December 23, 2024
ELECTION 2006

1st District challenger faults Allen over votes to fund war

PORTLAND – U.S. Rep. Tom Allen can no longer claim to oppose the Iraq war in his bid for re-election, independent challenger Dexter Kamilewicz charges.

Kamilewicz, a lifelong Democrat who supported and even volunteered to make phone calls for Allen in earlier campaigns for the 1st District, now is running against the five-term incumbent, largely fueled by his passionate opposition to the U.S. invasion and occupation of Iraq.

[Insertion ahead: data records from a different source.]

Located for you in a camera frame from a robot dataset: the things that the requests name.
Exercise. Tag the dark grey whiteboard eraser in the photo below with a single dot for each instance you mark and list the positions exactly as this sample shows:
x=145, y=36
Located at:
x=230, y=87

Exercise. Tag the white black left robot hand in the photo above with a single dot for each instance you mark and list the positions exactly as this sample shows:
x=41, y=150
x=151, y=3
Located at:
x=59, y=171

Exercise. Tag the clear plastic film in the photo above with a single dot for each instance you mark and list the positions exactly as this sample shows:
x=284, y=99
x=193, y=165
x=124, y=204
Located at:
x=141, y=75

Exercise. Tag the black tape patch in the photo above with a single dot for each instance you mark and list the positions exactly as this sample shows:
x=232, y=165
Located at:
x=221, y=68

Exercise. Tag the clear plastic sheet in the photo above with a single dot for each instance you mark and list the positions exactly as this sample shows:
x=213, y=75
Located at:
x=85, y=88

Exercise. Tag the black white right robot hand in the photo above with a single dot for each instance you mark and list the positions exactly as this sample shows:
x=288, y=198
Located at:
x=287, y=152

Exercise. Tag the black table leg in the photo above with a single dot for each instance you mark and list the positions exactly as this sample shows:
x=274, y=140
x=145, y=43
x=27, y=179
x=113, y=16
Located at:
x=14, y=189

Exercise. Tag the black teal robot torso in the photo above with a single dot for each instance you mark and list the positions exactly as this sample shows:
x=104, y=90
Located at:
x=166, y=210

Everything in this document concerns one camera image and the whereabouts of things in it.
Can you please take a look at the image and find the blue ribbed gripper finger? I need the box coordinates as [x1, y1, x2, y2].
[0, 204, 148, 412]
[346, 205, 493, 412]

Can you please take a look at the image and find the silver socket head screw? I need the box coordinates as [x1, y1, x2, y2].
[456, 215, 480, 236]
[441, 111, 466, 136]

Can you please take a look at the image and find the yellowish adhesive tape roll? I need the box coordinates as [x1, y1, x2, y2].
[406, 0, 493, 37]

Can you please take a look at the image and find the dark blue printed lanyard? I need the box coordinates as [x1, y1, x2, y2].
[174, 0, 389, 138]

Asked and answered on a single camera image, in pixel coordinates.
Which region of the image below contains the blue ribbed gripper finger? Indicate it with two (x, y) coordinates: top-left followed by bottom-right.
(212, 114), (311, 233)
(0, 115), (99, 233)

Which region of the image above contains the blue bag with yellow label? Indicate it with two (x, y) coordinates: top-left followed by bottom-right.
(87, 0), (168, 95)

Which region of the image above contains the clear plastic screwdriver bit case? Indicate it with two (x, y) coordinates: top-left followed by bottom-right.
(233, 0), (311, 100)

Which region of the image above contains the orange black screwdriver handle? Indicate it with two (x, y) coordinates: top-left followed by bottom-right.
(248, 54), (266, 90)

Allen continues to describe himself as an opponent to the war, noting he spoke out against the March 2003 invasion and that he remained critical of the management of the occupation. In June, Allen called for the removal of U.S. troops in Iraq in 2007.

But in an interview Wednesday, Kamilewicz argued that he, and not Allen, can lay claim to being the true anti-war candidate because Allen has voted 11 times in support of funding the effort in Iraq. And he pulls no punches in his criticism of the incumbent.

“The overwhelming character failing that Tom has exhibited is talking out of both sides of his mouth. You cannot fund a war and say you’re against the war. It’s intellectually dishonest and it’s fundamentally dishonest. It really is a lie,” he said.

The Allen camp counters that the incumbent “stridently opposed” the war, according to the campaign’s Mike Cuzzi, and that votes to pay for body and vehicle armor and roadside bomb detection equipment are necessary to keep the troops safe.

To deny that funding would be “immoral,” Cuzzi said, and argued Kamilewicz is deliberately misinterpreting the funding votes.

Unlike the Democratic primary race for U.S. Senate in Connecticut last month, in which challenger Ned Lamont defeated incumbent Sen. Joseph Lieberman by tapping into widespread opposition to the war, Maine’s 1st District race includes three candidates who support an end to the U.S. occupation.

Republican nominee Darlene Curley, currently a state representative from Scarborough, favors developing a strategy that would begin to bring U.S. troops home in two years.

But it is Kamilewicz who is presenting himself as the candidate who will make a stand in Congress to end the war.

“It’s the first thing I would do,” he said, calling for an immediate cease-fire and then a timetable for troop withdrawal. Once the troops are home, he would have Congress work on a plan to rebuild Iraq, similar to the way the U.S. rebuilt Europe and Japan after World War II.

A senior vice-president with a large property management firm based in Portland, Kamilewicz, 62, lives in Harpswell with his wife. The couple have five grown children, including three daughters who joined the family from South America and Africa.

Their biological son, Ben, figures into Kamilewicz’s stance on the war. An All-American cross-country skier in high school, Ben continued to compete at Williams College in Williamstown, Mass.,, then was recruited by the Vermont National Guard, which suggested he could train to compete in the biathlon in the Olympics while serving.

But plans changed after the Sept. 11 attacks, and in July 2005 Ben began serving in Iraq. Three times the vehicle he was in sustained roadside bomb explosions, leaving him with concussions and chronic back pain. He is now back in the U.S.

Kamilewicz strongly opposed the invasion even before he knew his son might serve there, he said, but seeing the war up close through Ben’s eyes has given sharper focus to that opposition.

“They are another tool,” he said of the troops. “They’re not human beings. Nobody cared about them.”

Kamilewicz, who has never sought elected office before, was recruited to run by veterans who oppose the war. Had Allen not voted to continue funding the war, Kamilewicz said, he would not be challenging the incumbent.

“I’m the proverbial guy who is ‘mad as hell, and I’m not going to take it anymore,'” he said.

Kamilewicz charges that “Democrats are as responsible for the war as Republicans.”

On the campaign trail, he introduces himself as an independent and tries to present a handout that outlines his positions. Most applaud his independence, saying they are fed up with partisan politics. But as soon as he tells voters he’s running against Allen, some of the same people politely refuse to accept his campaign literature, saying Allen “is a good guy.”

Kamilewicz then engages the voter in conversation and explains his view that Allen “had 11 chances to vote against funding for the war. Do you know of any enterprise that, not funded, survives?” he asks.